When The Paris Review’s tireless editor, George Plimpton, died last September, we expected many people to think the magazine would, or should, die with him. What we did not expect was an uprising of anxiety about the magazine’s future—the consensus that it had to go on.
For most of the fall, the mailbag arrived with the usual manuscripts and bills. But it also came stuffed with letters—from writers, former editors, and longtime subscribers—all exhorting us to carry on. Some even sent donations; one, a five-dollar bill.
What was so urgent about keeping the magazine alive? We got the answer in the nicest way possible from a frequent contributor who attended a writers’ retreat hosted by The Paris Review last spring. When I see my work in the magazine, he said, it makes me feel like I’m a part of something.
And that seemed right. Among George’s gifts was his ability to welcome anyone and everyone into a community of people who care deeply about writing—a place where the work of writers who toil separately, alone at their desks, comes together and begins a conversation, not only among the contributors in each issue, but with those who came before and promise to come next.
Continuing the conversation without George has meant rethinking the details and trappings of what we do. What it has not meant is changing the conversation itself. The Paris Review’s mandate has been the same for fifty years. First and foremost, this magazine is for writers; the editors’ task is to support and celebrate them, especially at the beginning of their careers. But also as they move forward, venturing stories that are creative, risky, new. And finally, when these writers are willing to teach us what they have learned, we invite them to sit down for a Writers at Work interview. In the pages of an ideal issue you can see a writer in every stage of his or her career.
In its fifty-first year of publication, The Paris Review continues to search for new ways to bring together writers and readers.
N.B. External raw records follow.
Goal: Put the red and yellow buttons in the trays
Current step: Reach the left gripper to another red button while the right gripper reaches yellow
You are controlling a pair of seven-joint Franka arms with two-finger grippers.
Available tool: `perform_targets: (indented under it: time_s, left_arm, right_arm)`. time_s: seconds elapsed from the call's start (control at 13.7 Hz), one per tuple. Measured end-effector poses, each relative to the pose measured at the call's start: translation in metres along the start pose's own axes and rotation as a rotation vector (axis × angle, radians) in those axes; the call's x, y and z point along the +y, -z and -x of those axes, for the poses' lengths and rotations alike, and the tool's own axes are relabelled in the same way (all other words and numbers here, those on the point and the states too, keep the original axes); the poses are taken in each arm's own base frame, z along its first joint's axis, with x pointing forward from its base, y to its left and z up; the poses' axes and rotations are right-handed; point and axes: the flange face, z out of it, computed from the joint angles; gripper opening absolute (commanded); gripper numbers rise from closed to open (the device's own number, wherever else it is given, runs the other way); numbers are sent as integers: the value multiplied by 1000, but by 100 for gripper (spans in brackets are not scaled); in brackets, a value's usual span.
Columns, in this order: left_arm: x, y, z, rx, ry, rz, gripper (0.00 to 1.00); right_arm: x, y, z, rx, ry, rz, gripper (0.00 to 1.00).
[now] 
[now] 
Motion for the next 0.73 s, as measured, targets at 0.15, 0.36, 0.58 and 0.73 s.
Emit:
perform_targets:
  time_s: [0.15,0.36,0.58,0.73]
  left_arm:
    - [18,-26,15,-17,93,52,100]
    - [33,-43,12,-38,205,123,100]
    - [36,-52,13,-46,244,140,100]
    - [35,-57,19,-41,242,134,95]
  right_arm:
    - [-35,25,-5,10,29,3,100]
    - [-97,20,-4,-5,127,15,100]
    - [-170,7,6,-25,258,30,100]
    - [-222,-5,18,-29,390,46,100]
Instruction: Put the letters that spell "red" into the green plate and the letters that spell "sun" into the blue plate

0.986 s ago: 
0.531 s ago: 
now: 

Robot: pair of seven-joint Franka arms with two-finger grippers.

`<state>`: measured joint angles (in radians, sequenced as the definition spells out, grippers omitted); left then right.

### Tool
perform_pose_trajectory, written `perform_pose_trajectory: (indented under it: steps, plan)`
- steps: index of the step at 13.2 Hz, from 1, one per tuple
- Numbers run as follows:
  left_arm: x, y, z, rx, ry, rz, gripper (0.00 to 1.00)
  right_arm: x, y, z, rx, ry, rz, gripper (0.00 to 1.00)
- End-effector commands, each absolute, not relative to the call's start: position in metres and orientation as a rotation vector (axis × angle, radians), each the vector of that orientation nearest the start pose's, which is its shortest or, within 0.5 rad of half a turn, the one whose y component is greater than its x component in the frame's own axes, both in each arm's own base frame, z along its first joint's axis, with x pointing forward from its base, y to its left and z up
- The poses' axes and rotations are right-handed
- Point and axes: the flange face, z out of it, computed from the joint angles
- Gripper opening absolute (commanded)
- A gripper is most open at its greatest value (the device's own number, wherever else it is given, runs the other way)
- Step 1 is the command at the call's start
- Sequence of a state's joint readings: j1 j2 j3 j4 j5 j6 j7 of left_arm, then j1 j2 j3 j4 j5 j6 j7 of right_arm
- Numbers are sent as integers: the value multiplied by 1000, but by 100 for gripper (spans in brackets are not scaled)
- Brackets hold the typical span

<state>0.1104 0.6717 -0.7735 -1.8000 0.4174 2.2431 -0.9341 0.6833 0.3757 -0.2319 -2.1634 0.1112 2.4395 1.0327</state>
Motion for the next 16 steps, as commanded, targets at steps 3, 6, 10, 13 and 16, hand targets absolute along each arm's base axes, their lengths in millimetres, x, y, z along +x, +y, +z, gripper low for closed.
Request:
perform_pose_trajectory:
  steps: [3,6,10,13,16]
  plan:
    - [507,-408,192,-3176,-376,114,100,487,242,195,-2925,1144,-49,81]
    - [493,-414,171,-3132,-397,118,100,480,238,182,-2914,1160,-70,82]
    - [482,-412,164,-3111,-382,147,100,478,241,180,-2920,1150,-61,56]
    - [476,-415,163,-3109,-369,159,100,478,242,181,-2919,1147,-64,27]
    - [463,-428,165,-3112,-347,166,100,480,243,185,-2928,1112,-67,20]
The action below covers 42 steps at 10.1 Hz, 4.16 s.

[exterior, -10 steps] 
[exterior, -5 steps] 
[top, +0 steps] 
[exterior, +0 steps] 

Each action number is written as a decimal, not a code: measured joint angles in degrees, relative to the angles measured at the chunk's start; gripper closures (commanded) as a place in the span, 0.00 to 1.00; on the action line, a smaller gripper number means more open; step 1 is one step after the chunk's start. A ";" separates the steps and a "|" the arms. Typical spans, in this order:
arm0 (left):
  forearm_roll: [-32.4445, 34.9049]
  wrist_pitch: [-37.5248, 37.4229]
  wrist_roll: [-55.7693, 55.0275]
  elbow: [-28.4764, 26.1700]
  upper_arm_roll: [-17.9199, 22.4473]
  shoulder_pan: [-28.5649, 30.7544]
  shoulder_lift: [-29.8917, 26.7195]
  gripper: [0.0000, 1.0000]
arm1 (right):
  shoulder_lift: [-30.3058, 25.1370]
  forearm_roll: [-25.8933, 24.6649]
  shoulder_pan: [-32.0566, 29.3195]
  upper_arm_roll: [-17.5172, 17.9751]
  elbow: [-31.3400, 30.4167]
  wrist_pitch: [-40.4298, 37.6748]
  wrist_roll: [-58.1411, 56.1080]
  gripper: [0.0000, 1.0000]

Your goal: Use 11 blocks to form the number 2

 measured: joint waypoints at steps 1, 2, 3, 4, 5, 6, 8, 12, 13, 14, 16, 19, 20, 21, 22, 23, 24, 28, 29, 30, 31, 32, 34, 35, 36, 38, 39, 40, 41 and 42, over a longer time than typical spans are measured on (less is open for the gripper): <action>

To that end, next month we’ll launch the DNA of Literature project: a complete online archive of the Writers at Work interview series. Available, it should be noted, for free. Years ago, when we first started discussing the archive, George liked to imagine a far-flung subscriber, who, for some reason, he placed in Bangladesh, downloading an interview with Dorothy Parker. Given the enthusiasm and support we’ve received for this project, we find the scenario more plausible each day.
One last piece of business: The Hadada Prize, awarded for the first time last year to Barney Rosset for his contribution to American letters, will be given this year to William Styron. Having penned the magazine’s manifesto (such as it is) in a letter to the editor that appeared in the first issue, Styron seems a fitting choice, allowing us the opportunity, as we look toward the future, to pause and acknowledge the past.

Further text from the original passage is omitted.